Look away, vegans. You too, vegetarians. Because this, this is meat country.
The Village Butcher opened this week in Modesto’s McHenry Village, the city’s new nose-to-tail artisan butcher shop. Owner and Modesto native Matt Soderstrom wanted to bring his meaty vision of farm-to-table eating to the valley. And the result is a case full of locally sourced beef, chicken and pork (and locally distributed seafood) that is almost as pretty to look at as it is tasty to eat.
“I’ve gone to these farms, walked into the pastures and shaken the farmers’ hands,” Soderstrom said. “This is real farm-to-table.”
He even has a framed photo, plus ear tag, of the first steer butchered for the shop. And he will happily tell you exactly from which farm his meat came: beef from Ripon and Escalon, pork from Turlock and chicken/eggs from Denair.
As a whole-animal butcher, Soderstrom strives to use “everything but the oink,” with the goal of zero wasted protein. So, unusual and custom cuts are no problem. Trimming, off-cuts and other pieces will go into the house-cured salumi and other deli meats. Bones will go into soup or broth. Lard and tallow will be sold by the Mason jar for frying and cooking. And leftover scraps and offal will go into the raw dog-food program he has started out of the shop.

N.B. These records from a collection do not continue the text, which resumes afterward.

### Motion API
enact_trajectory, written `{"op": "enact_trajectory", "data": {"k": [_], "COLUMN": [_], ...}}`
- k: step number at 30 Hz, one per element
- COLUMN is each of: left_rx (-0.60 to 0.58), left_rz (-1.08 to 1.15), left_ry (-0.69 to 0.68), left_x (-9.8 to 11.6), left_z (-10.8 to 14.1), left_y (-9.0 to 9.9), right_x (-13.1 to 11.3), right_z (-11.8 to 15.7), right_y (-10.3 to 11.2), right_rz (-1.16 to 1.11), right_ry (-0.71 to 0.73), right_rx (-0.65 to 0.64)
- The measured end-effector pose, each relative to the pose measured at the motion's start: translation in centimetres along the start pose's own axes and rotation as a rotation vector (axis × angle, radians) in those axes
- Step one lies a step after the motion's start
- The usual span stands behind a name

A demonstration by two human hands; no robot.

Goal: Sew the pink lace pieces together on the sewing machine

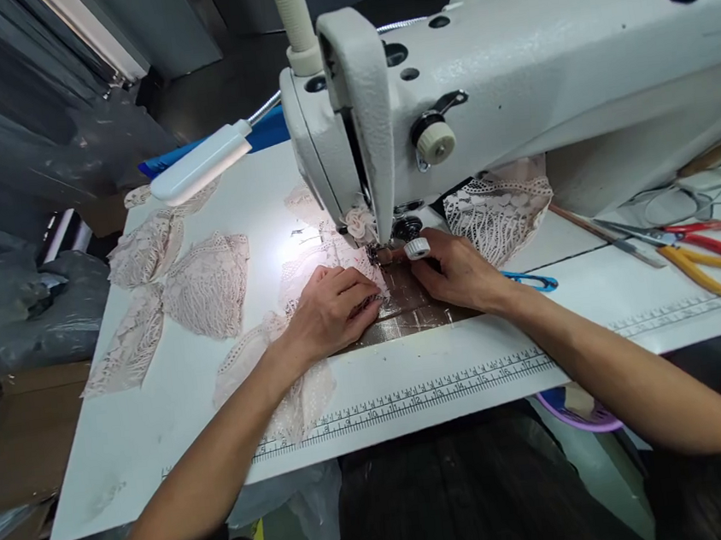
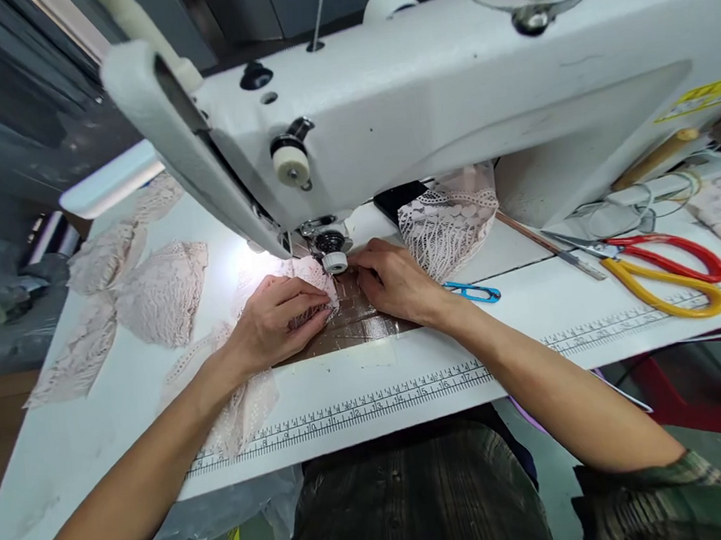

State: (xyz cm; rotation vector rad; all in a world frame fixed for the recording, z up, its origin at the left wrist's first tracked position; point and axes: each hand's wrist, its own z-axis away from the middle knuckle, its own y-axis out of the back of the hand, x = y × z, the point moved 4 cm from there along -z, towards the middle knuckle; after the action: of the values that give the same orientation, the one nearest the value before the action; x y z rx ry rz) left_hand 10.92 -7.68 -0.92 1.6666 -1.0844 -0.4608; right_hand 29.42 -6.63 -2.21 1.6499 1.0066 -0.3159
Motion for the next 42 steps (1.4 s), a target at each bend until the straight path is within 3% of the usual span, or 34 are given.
{"op": "enact_trajectory", "data": {"k": [4, 7, 10, 13, 16, 19, 24, 27, 32, 36, 42], "left_rx": [0.057, 0.055, 0.07, 0.03, -0.068, -0.055, 0.024, 0.113, 0.225, 0.234, 0.155], "left_rz": [0.02, -0.002, -0.059, -0.004, 0.098, 0.165, 0.295, 0.388, 0.558, 0.791, 1.049], "left_ry": [0.015, -0.007, -0.084, -0.187, -0.247, -0.242, -0.231, -0.117, 0.328, 0.535, 0.637], "left_x": [0.1, 0.2, 0.5, 0.9, 0.6, -0.2, -1.0, -1.0, -1.5, -2.5, -3.2], "left_z": [-0.1, -0.1, 0.0, 0.3, 0.8, 1.1, 1.2, 0.8, 0.9, 1.3, 1.2], "left_y": [-0.1, 0.0, 0.6, 1.1, 0.8, 0.3, 0.2, 0.3, -0.4, -1.5, -1.7], "right_x": [-0.6, -1.4, -1.3, 0.1, 2.1, 3.2, 1.5, 0.2, -1.4, -2.5, -3.1], "right_z": [-0.3, 0.3, 2.8, 6.3, 9.2, 10.6, 11.0, 10.8, 8.8, 5.7, 1.9], "right_y": [1.6, 4.0, 6.4, 7.9, 8.1, 7.8, 7.5, 7.0, 3.3, 1.0, -0.8], "right_rz": [-0.056, -0.045, 0.071, 0.211, 0.364, 0.445, 0.303, 0.106, -0.179, 0.088, 0.451], "right_ry": [0.017, 0.07, 0.086, 0.076, 0.056, 0.07, 0.151, 0.026, -0.068, -0.011, 0.079], "right_rx": [0.009, -0.091, -0.217, -0.21, -0.112, -0.04, -0.049, -0.011, -0.113, -0.135, -0.199]}}
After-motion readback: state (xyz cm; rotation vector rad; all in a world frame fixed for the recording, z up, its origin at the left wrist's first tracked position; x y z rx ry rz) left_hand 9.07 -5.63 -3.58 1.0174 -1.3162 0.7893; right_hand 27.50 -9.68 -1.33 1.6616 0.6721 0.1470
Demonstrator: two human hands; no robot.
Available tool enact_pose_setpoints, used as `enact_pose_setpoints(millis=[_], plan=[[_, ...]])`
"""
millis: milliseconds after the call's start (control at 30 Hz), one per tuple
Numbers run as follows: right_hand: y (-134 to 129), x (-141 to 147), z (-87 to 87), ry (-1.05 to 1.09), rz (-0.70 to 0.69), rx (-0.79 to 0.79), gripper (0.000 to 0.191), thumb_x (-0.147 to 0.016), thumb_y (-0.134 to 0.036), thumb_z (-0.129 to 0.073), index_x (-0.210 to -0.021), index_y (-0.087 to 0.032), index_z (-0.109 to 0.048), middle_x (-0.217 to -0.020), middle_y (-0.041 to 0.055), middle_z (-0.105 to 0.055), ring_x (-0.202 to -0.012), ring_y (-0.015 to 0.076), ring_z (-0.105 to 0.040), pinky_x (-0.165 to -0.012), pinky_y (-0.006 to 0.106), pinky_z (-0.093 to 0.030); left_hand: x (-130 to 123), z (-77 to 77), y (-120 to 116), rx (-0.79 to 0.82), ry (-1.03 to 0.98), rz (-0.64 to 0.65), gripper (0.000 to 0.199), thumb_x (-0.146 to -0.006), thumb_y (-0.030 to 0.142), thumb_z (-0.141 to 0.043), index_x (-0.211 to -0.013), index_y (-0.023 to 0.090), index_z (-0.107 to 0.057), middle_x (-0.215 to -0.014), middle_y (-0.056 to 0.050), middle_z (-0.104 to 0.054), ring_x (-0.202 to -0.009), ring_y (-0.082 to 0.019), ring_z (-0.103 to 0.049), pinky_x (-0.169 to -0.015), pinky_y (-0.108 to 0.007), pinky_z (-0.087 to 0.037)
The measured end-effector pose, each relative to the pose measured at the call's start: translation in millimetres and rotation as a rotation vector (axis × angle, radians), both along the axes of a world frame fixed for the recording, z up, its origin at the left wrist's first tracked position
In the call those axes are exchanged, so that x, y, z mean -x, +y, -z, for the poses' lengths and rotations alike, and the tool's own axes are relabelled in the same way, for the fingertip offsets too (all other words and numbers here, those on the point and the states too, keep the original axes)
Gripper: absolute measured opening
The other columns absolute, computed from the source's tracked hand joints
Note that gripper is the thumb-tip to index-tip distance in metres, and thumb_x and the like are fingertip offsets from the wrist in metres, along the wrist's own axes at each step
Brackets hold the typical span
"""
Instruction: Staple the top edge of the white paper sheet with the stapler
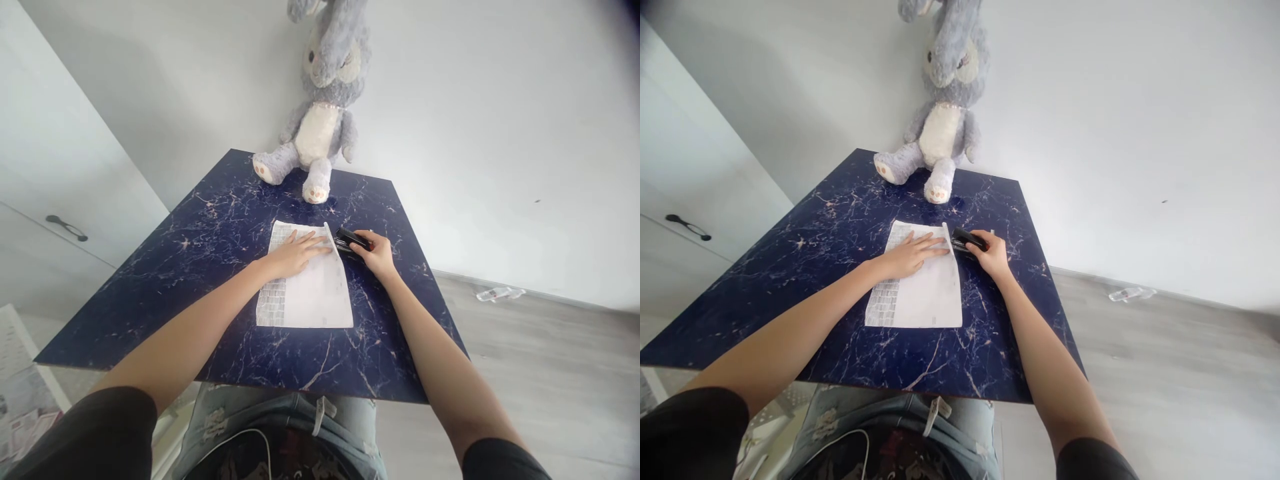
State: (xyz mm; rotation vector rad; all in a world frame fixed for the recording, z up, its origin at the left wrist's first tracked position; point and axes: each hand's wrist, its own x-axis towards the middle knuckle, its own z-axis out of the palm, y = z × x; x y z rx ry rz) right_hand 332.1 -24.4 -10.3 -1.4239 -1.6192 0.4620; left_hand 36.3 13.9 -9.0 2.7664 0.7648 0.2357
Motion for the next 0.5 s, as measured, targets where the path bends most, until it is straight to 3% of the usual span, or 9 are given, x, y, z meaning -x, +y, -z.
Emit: enact_pose_setpoints(millis=[133,333,500], plan=[[-0.8,-1.2,-0.7,0.01,-0.029,-0.024,0.036,-0.081,-0.042,-0.075,-0.109,-0.019,-0.077,-0.106,0.0072,-0.079,-0.092,0.0263,-0.072,-0.088,0.043,-0.056,-0.6,-1.4,-2.4,0.028,0.051,-0.023,0.09,-0.09,-0.002,-0.038,-0.166,0.045,-0.029,-0.178,0.004,-0.015,-0.164,-0.038,-0.014,-0.125,-0.075,-0.011],[0.3,-6.6,2.8,0.001,-0.139,0.024,0.038,-0.081,-0.047,-0.076,-0.11,-0.021,-0.077,-0.107,0.0067,-0.079,-0.094,0.0267,-0.072,-0.09,0.044,-0.056,-0.3,-7.7,-8.5,-0.065,0.036,-0.049,0.083,-0.091,0.001,-0.043,-0.163,0.042,-0.041,-0.168,-0.004,-0.043,-0.149,-0.039,-0.04,-0.123,-0.077,-0.011],[0.1,-8.3,2.0,-0.001,-0.133,0.034,0.039,-0.081,-0.047,-0.077,-0.11,-0.022,-0.076,-0.107,0.0067,-0.079,-0.094,0.0266,-0.072,-0.089,0.044,-0.056,-1.4,-3.6,-10.5,-0.027,0.011,-0.016,0.089,-0.088,-0.003,-0.044,-0.159,0.051,-0.044,-0.174,0.004,-0.03,-0.157,-0.04,-0.029,-0.123,-0.078,-0.009]])
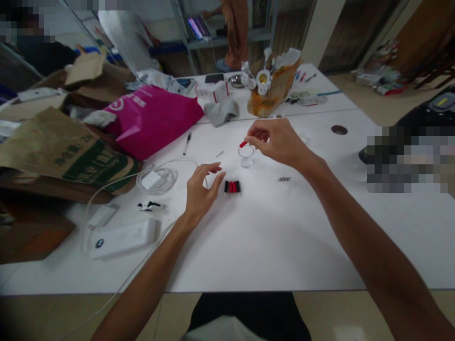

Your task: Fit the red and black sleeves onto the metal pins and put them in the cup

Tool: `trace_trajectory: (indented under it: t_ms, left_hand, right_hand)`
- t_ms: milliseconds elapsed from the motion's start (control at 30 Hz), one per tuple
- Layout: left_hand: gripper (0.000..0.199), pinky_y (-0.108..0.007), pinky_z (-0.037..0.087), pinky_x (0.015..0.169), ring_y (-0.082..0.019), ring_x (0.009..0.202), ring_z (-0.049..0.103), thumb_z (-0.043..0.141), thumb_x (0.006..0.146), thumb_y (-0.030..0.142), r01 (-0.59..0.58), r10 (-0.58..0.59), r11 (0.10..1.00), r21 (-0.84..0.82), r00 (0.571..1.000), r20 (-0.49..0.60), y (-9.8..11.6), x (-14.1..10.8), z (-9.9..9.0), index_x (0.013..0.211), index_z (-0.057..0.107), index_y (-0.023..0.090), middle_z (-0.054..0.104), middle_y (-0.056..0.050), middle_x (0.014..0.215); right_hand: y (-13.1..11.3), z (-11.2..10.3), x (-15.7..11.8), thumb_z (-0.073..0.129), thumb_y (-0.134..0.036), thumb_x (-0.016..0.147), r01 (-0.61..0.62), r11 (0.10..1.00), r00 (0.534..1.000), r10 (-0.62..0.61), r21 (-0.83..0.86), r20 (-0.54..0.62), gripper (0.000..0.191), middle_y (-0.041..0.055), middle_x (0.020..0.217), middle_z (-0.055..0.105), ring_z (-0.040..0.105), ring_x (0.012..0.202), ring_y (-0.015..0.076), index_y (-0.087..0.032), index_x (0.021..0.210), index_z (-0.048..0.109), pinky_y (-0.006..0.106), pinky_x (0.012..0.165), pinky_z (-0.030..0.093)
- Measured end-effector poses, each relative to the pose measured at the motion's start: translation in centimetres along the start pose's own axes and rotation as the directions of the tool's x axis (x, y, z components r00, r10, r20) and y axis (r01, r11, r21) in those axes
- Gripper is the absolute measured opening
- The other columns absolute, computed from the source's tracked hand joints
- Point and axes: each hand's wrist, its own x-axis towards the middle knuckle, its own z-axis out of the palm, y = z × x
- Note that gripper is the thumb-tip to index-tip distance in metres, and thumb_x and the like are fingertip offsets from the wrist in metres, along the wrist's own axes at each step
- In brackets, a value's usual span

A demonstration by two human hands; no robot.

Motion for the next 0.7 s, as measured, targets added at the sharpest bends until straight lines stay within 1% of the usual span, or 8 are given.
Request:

The meat case offers several types of beef, from dry-aged ground ($5.99 per pound) to tenderloin filet ($10 for 4 ounces) to a show-stopping tomahawk chop ($18.99 per pound) that is — and I measured, so this isn’t hyperbole — as long as my arm. Fresh chicken, various cuts of pork, whole salmon, oysters and other seafood are currently available. In the next few weeks he will add lamb, and by then his house-made bacon, pastrami and ham should also be ready.
As if that wasn’t enough, the shop makes its own beef jerky, chicharrones, pickles, sauerkraut, dry rubs and barbecue sauces.
If all this is making you hungry — and it should — you don’t have to wait to chow down until you’ve fired up the grill at home. The shop’s deli sells smoked beef brisket, tri-tip and pulled pork by the pound. You can also turn any into a sandwich to enjoy in shop, or add it to a salad. By next month Soderstrom plans to add a meatball and a pastrami sandwich to the menu. Sandwiches run $10 to $15; salads start at $9 with an additional fee depending on protein.
The shop was first announced earlier this spring, and since then Soderstrom and his wife Stacy have been transforming the approximately 2,000-square-foot space, which formerly housed the Hale Frame Shop & Gallery. The new shop has an open and light dining area and gleaming deli cases. Behind the counter, the raw prep tables are kept separate for beef, pork and chicken. And the large walk-in freezer is where meat is aged and the larger uncut slabs are stored.
On only its second day open Thursday morning, the shop already had a small handful of repeat customers. Situated on the north-facing Briggsmore Avenue side of complex, two doors down from Bauer’s 66 1/2 Skillet & Grill, the store will hold an all-day grand opening celebration Friday with giveaways and a raffle.